- **Work request**: Print the entries that appear below, exactly as written and without their pictures.

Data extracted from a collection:
==========

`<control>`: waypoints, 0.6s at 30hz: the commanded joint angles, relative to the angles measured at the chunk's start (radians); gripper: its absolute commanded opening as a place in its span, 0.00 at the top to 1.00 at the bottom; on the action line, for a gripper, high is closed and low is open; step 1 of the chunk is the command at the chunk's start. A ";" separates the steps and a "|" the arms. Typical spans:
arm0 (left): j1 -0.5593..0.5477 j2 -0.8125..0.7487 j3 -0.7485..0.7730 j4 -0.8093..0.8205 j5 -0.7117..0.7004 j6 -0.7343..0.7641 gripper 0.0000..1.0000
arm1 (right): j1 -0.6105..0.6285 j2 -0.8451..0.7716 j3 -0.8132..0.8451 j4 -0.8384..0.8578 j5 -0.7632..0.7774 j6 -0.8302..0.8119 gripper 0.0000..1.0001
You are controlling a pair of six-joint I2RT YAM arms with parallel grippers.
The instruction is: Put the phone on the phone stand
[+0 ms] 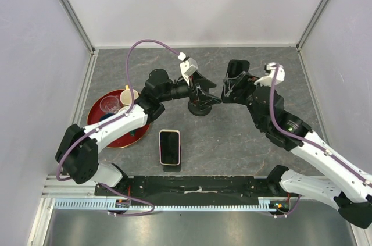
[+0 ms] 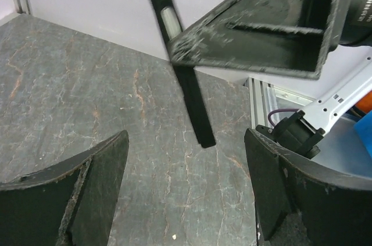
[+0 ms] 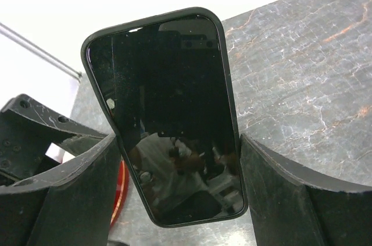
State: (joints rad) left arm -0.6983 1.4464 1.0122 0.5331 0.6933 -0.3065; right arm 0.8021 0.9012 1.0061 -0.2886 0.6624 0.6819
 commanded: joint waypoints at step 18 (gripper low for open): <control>0.160 -0.275 -0.006 -0.242 -0.112 0.052 0.11 | -0.003 0.054 0.043 -0.099 -0.383 -0.734 1.00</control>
State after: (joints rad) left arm -0.5930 1.1255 0.9894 0.3267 0.5934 -0.1925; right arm 0.7944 0.9928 1.0267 -0.4038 0.3771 0.0971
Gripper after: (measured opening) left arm 0.884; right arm 0.808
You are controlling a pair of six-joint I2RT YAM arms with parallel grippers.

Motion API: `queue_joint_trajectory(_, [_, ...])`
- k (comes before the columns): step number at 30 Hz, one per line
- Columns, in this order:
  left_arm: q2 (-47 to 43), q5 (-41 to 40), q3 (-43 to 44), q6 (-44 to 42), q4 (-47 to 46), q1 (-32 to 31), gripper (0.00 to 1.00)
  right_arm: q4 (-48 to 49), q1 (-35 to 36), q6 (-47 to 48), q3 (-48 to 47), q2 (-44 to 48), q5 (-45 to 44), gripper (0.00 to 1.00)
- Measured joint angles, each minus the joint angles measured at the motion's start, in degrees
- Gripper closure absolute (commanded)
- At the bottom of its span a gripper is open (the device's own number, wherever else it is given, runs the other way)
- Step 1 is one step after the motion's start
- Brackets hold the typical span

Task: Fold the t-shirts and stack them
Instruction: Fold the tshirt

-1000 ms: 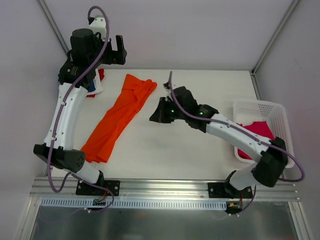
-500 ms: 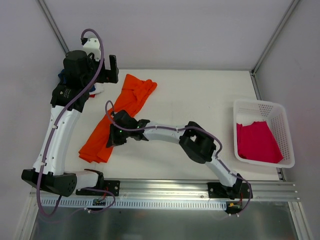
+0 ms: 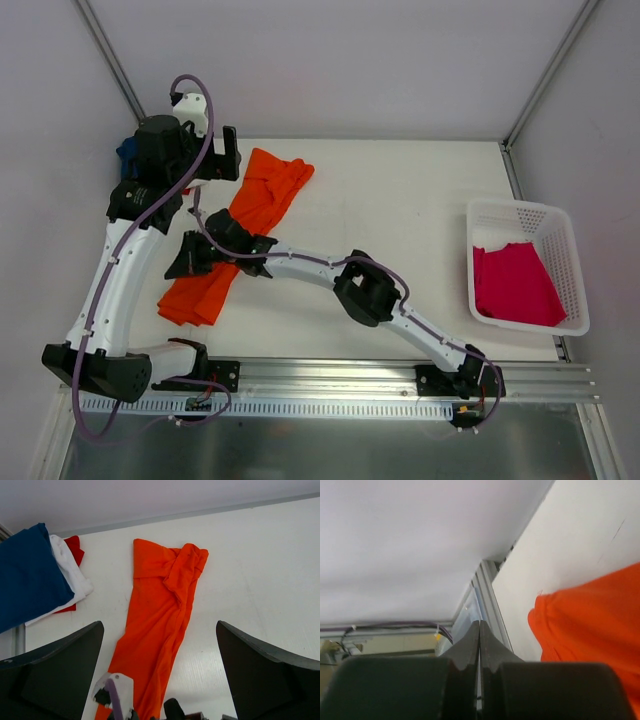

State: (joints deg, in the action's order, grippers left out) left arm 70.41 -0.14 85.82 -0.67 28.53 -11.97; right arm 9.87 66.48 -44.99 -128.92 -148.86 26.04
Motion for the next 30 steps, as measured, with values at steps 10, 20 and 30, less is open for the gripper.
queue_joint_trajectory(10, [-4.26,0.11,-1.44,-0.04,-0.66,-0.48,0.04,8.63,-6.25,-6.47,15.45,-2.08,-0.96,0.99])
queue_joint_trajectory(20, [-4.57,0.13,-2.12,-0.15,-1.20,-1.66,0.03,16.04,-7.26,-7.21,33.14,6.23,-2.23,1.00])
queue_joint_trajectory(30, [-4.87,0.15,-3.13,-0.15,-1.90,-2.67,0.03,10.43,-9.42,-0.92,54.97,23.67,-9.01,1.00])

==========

- **Reply to the exercise**:
`<control>`: waypoints, 0.6s at 30hz: the commanded joint angles, relative to the angles measured at the chunk's start (radians); gripper: its absolute commanded opening as a place in its span, 0.00 at the top to 1.00 at the bottom; on the action line, for a gripper, high is closed and low is open; step 1 of the chunk is the command at the chunk's start. A ";" separates the steps and a "|" the arms. Typical spans:
arm0 (left): j1 -0.5593..0.5477 j2 -0.8125..0.7487 j3 -0.7485..0.7730 j4 -0.8093..0.8205 j5 -0.7117..0.7004 j6 -0.7343..0.7641 gripper 0.0000..1.0000
arm1 (right): j1 -0.6105..0.6285 j2 -0.8451..0.7716 j3 -0.8132..0.8451 j4 -0.8384..0.8578 j5 -0.7632..0.7774 j6 -0.8302..0.8119 gripper 0.0000..1.0001
You are controlling a pair of six-joint I2RT YAM arms with parallel grippers.
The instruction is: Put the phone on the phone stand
[+0 ms] 
[+0 ms] 
[+0 ms] 
State: (joints rad) left arm -0.6983 1.4464 1.0122 0.5331 0.6933 -0.3065; right arm 0.8021 0.9012 1.0061 -0.2886 0.6624 0.6819
 commanded: joint waypoints at step 18 (gripper low for open): <control>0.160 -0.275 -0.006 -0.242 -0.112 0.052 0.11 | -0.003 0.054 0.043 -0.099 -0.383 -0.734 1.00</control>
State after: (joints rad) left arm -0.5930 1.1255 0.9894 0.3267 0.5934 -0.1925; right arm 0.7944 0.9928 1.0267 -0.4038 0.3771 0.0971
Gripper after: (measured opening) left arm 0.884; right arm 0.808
You are controlling a pair of six-joint I2RT YAM arms with parallel grippers.

Motion API: `queue_joint_trajectory(_, [_, ...])`
- k (comes before the columns): step number at 30 Hz, one per line
- Columns, in this order:
  left_arm: q2 (-47 to 43), q5 (-41 to 40), q3 (-43 to 44), q6 (-44 to 42), q4 (-47 to 46), q1 (-32 to 31), gripper (0.00 to 1.00)
  right_arm: q4 (-48 to 49), q1 (-35 to 36), q6 (-47 to 48), q3 (-48 to 47), q2 (-44 to 48), q5 (-45 to 44), gripper (0.00 to 1.00)
- Measured joint angles, each minus the joint angles measured at the motion's start, in degrees
- Gripper closure absolute (commanded)
- At the bottom of its span a gripper is open (the device's own number, wherever else it is given, runs the other way)
- Step 1 is one step after the motion's start
- Brackets hold the typical span

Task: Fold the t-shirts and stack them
Instruction: Fold the tshirt

-1000 ms: 
-500 ms: 
+0 ms: 

State: (joints deg, in the action's order, grippers left out) left arm 70.41 -0.14 85.82 -0.67 28.53 -11.97; right arm 9.87 66.48 -44.99 -128.92 -148.86 26.04
Motion for the next 30 steps, as measured, with values at steps 10, 20 and 30, less is open for the gripper.
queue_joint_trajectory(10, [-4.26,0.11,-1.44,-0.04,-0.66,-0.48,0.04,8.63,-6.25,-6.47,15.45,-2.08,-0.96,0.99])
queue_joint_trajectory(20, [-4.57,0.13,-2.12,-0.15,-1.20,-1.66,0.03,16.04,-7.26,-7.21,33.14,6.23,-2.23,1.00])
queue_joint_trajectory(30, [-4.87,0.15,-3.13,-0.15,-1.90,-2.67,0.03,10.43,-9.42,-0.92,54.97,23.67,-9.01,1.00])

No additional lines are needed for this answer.